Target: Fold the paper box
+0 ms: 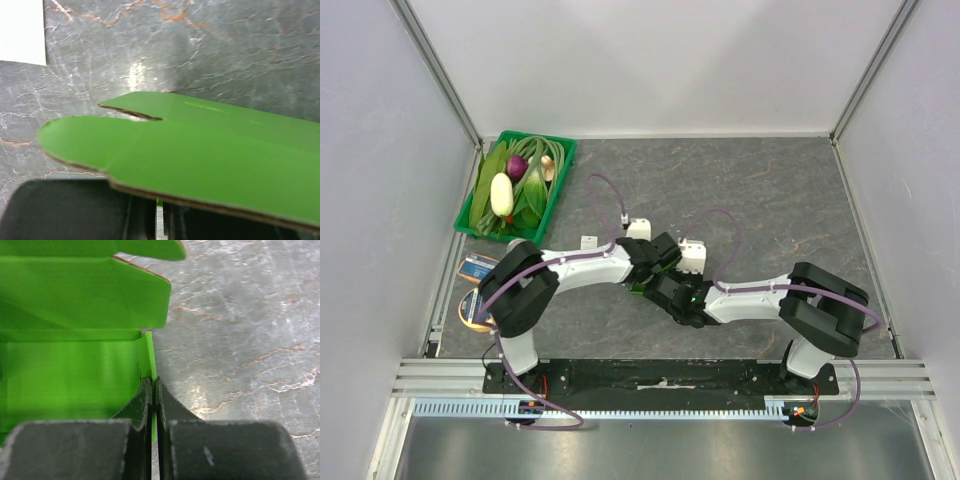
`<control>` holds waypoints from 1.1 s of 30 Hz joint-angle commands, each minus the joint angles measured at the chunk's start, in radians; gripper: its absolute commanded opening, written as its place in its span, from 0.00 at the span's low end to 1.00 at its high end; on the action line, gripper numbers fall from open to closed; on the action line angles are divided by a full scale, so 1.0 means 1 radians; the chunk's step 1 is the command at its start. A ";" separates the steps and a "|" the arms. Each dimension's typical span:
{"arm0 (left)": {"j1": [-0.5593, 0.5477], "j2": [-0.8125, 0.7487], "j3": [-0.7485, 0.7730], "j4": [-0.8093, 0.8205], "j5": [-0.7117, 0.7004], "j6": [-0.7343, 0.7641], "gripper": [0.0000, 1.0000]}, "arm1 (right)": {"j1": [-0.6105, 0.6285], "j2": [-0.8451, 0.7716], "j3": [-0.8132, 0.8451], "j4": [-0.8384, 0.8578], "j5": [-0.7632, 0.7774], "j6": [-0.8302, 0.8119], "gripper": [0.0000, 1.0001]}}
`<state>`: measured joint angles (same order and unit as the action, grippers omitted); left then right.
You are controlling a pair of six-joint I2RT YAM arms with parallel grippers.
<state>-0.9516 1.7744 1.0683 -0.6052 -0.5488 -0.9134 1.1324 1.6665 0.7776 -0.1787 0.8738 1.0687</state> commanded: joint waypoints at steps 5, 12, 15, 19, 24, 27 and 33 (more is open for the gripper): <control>-0.095 0.209 0.045 -0.188 -0.142 -0.102 0.02 | 0.027 0.004 -0.054 -0.077 -0.059 0.048 0.00; -0.093 0.050 -0.060 -0.015 -0.054 -0.030 0.10 | 0.000 0.022 -0.054 -0.073 -0.058 -0.001 0.02; -0.082 -0.053 -0.128 0.085 -0.004 0.001 0.29 | -0.014 0.016 -0.055 -0.062 -0.070 -0.042 0.06; -0.050 -0.167 -0.185 0.151 0.068 0.027 0.41 | -0.017 0.012 -0.060 -0.050 -0.085 -0.082 0.10; -0.018 -0.328 -0.255 0.189 0.118 0.037 0.52 | -0.017 0.025 -0.054 -0.054 -0.093 -0.108 0.13; 0.005 -0.443 -0.301 0.200 0.138 0.053 0.56 | -0.017 0.018 -0.043 -0.059 -0.107 -0.131 0.18; 0.079 -0.607 -0.367 0.219 0.229 0.093 0.61 | -0.016 -0.049 -0.031 -0.057 -0.153 -0.184 0.30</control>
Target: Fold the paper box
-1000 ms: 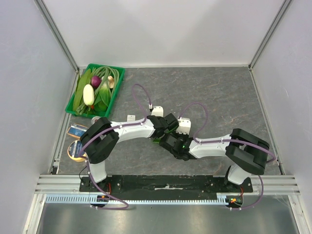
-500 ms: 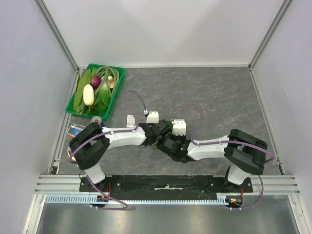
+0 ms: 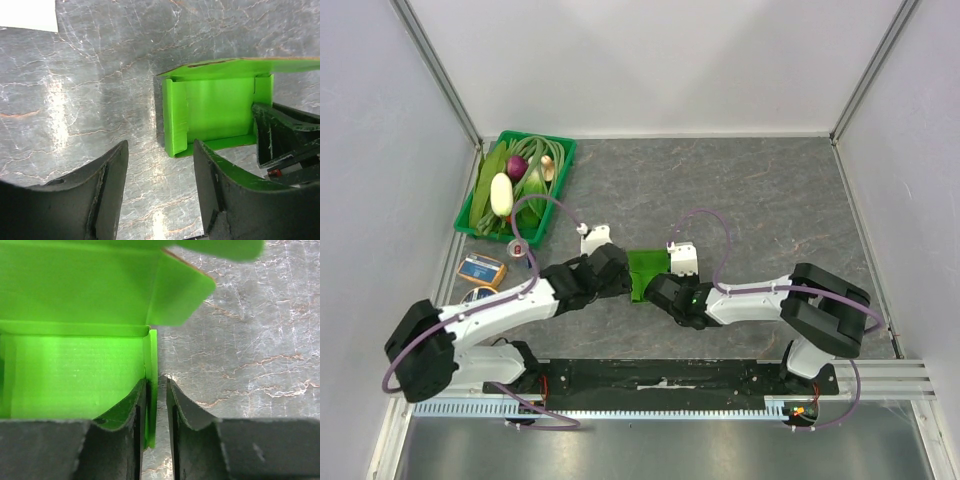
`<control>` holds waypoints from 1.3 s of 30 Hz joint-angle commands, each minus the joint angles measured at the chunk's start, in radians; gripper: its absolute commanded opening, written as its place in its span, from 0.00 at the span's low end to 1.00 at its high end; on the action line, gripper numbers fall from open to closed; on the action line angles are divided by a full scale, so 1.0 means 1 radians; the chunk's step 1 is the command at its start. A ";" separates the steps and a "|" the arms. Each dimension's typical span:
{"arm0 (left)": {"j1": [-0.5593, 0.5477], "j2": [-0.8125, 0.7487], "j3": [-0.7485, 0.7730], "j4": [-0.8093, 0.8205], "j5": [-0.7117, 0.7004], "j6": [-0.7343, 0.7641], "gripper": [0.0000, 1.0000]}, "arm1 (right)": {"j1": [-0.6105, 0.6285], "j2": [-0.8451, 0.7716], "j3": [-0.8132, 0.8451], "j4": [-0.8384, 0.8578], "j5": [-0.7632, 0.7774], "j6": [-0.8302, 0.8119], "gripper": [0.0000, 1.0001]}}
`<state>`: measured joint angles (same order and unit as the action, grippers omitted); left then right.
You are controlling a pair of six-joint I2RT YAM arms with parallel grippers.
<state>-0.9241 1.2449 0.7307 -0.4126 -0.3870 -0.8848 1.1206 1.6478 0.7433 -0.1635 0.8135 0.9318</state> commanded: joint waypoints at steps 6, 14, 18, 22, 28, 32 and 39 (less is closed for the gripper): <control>0.119 -0.160 -0.079 0.018 0.094 0.092 0.57 | -0.005 -0.110 0.033 -0.122 -0.112 -0.091 0.62; 0.131 -0.047 -0.054 0.100 0.200 0.156 0.54 | -0.018 -0.273 -0.005 -0.079 -0.233 -0.177 0.82; 0.131 0.005 -0.036 0.118 0.217 0.167 0.47 | -0.047 -0.390 -0.042 -0.068 -0.284 -0.182 0.77; 0.126 0.060 -0.011 0.135 0.228 0.162 0.44 | -0.079 -0.416 -0.116 -0.019 -0.292 -0.172 0.59; 0.088 0.160 0.051 0.100 0.172 0.162 0.41 | -0.088 -0.342 -0.125 0.087 -0.344 -0.200 0.46; 0.080 0.208 0.065 0.090 0.155 0.159 0.40 | -0.087 -0.267 -0.108 0.116 -0.343 -0.215 0.48; 0.071 0.255 0.079 0.087 0.149 0.153 0.27 | -0.088 -0.218 -0.102 0.137 -0.329 -0.215 0.37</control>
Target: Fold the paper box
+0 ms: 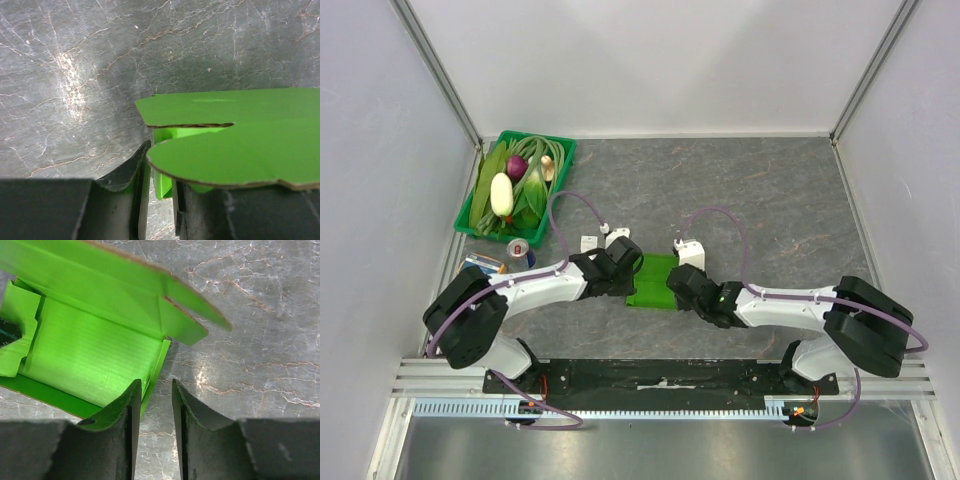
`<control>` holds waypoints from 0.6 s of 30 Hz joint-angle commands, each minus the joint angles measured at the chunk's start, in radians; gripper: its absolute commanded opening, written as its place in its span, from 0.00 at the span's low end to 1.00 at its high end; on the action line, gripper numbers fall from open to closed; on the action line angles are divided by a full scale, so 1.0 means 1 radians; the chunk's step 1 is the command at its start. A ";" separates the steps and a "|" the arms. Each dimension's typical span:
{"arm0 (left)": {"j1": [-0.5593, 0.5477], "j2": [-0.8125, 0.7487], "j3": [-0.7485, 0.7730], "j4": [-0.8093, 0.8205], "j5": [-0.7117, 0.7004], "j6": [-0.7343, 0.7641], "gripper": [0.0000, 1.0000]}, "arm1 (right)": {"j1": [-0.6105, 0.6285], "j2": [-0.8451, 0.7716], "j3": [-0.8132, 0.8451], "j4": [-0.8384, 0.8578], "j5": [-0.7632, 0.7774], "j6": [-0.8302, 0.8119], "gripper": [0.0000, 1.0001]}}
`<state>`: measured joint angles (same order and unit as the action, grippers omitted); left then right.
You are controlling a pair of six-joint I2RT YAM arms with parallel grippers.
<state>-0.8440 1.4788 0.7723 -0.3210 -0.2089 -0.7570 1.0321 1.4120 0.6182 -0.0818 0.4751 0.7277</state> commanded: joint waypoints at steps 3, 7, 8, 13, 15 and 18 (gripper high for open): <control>-0.023 0.037 0.044 -0.012 -0.032 0.019 0.26 | 0.002 0.047 0.029 0.059 0.010 -0.005 0.33; -0.040 0.038 0.044 -0.020 -0.040 0.010 0.22 | 0.002 0.070 0.028 0.071 0.002 0.003 0.21; -0.046 0.041 0.045 -0.027 -0.050 0.007 0.17 | 0.000 0.071 0.026 0.074 -0.003 0.006 0.19; -0.069 0.107 0.096 -0.088 -0.107 0.010 0.05 | 0.012 0.097 0.040 0.097 -0.007 0.007 0.04; -0.093 0.159 0.143 -0.151 -0.165 0.005 0.02 | 0.020 0.107 0.049 0.096 -0.003 0.018 0.00; -0.150 0.253 0.249 -0.356 -0.323 -0.065 0.02 | 0.035 0.123 0.051 0.083 0.040 0.086 0.00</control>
<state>-0.9337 1.6127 0.9104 -0.4690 -0.3431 -0.7666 1.0325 1.5051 0.6388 -0.0166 0.5205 0.7551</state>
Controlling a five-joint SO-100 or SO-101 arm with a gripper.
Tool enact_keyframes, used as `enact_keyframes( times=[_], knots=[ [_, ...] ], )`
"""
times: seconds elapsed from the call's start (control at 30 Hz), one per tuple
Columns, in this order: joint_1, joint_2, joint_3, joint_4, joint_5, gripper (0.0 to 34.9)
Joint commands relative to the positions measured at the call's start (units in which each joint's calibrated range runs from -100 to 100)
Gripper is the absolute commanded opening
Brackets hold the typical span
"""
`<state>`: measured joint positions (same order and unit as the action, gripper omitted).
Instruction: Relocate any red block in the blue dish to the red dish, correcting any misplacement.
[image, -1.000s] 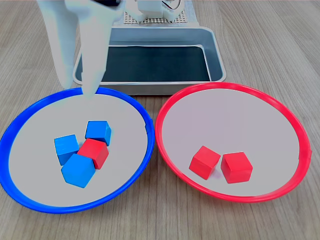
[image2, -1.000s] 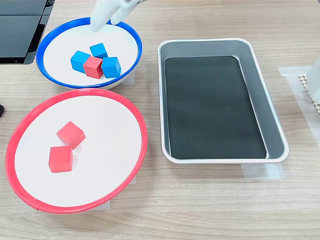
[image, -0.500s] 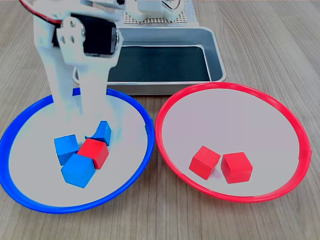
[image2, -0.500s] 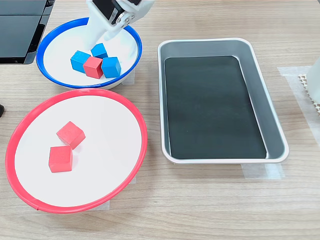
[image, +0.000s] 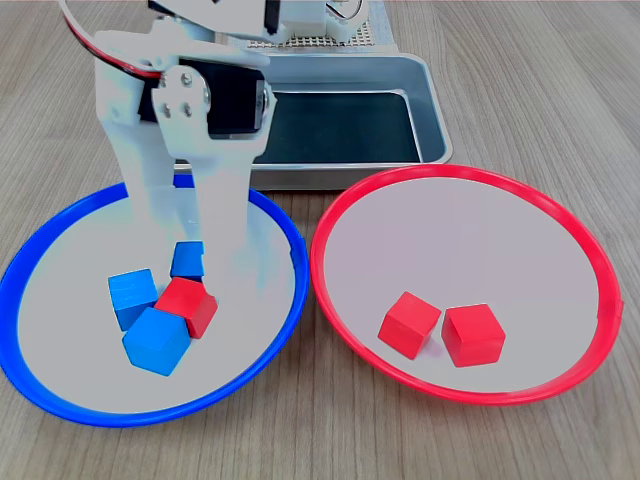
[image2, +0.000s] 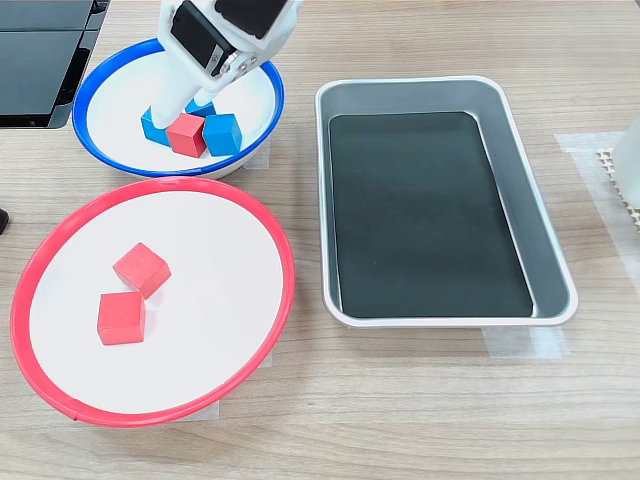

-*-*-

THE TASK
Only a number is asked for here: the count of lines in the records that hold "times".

SOLVED EXERCISE
2